A spokesperson for the ATO said the department could not “comment on the tax affairs of any individual or entity due to our obligations of confidentiality and privacy under the law”.

Company to continue operating

Under the DOCA terms agreed to by creditors, PGP Group will be returned to the control of its directors – Melissa Jane Fangatua, Adrian Ronald Knight, Steven Paul Fowler and Walter Disney Fangatua – and allowed to continue operating.

PwC stated in ASIC filings that it offered the PGP Group for sale but did not receive any binding offers.

Mr Knight said the company had restructured following the administration process and was now trading normally.

PGP Group remains an approved employer under the government-run PALM scheme, which is the source of about 60 per cent of the company’s annual revenue, according to PwC documents.
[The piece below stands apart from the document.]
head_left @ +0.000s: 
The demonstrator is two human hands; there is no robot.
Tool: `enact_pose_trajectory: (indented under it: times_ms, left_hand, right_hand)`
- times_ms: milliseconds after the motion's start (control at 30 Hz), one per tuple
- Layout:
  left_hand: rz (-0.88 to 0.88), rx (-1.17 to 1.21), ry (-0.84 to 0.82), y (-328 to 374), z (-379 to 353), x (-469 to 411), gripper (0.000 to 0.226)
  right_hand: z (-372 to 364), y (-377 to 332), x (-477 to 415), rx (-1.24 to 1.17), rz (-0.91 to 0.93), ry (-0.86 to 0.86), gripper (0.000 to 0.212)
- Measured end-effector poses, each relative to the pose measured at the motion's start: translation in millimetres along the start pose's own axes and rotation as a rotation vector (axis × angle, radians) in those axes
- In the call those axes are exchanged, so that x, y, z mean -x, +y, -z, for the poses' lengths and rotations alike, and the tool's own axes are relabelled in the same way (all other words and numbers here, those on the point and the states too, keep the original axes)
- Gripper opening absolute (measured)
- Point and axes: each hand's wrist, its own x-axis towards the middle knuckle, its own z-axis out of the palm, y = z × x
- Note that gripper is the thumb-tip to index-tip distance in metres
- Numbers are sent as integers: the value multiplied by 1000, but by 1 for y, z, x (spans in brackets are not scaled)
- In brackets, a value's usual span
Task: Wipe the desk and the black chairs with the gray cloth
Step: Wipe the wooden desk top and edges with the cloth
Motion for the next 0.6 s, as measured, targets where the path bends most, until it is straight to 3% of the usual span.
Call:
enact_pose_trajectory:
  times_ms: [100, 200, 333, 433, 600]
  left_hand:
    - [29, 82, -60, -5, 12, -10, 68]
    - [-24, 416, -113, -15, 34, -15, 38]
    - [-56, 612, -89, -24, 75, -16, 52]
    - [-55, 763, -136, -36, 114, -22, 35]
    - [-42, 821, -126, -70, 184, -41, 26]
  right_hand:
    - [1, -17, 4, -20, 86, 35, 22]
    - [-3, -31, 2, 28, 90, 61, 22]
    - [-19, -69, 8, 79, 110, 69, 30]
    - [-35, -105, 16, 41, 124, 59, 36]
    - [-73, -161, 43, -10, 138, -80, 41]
Concerns about PGP Group have been raised in the past but have not led to the Department of Employment and Workplace Relations (DEWR) cancelling the company’s approved employer status.

In 2015, the company was fined by the Fair Work Ombudsman after an investigation into unpaid entitlements.

A spokesperson for DEWR did not respond when asked why PGP Group’s approved employer accreditation was not revoked in 2015, but said the department took all allegations concerning PALM scheme workers seriously.

“It thoroughly investigates concerns raised and applies remedial action where required, including referral of matters to appropriate regulatory authorities where appropriate to do so,” the spokesperson said.

ASIC proposed the deregistration of Plantgrowpick Pty Ltd in June 2016.

An ASIC spokesperson declined to comment on why the company was not deregistered.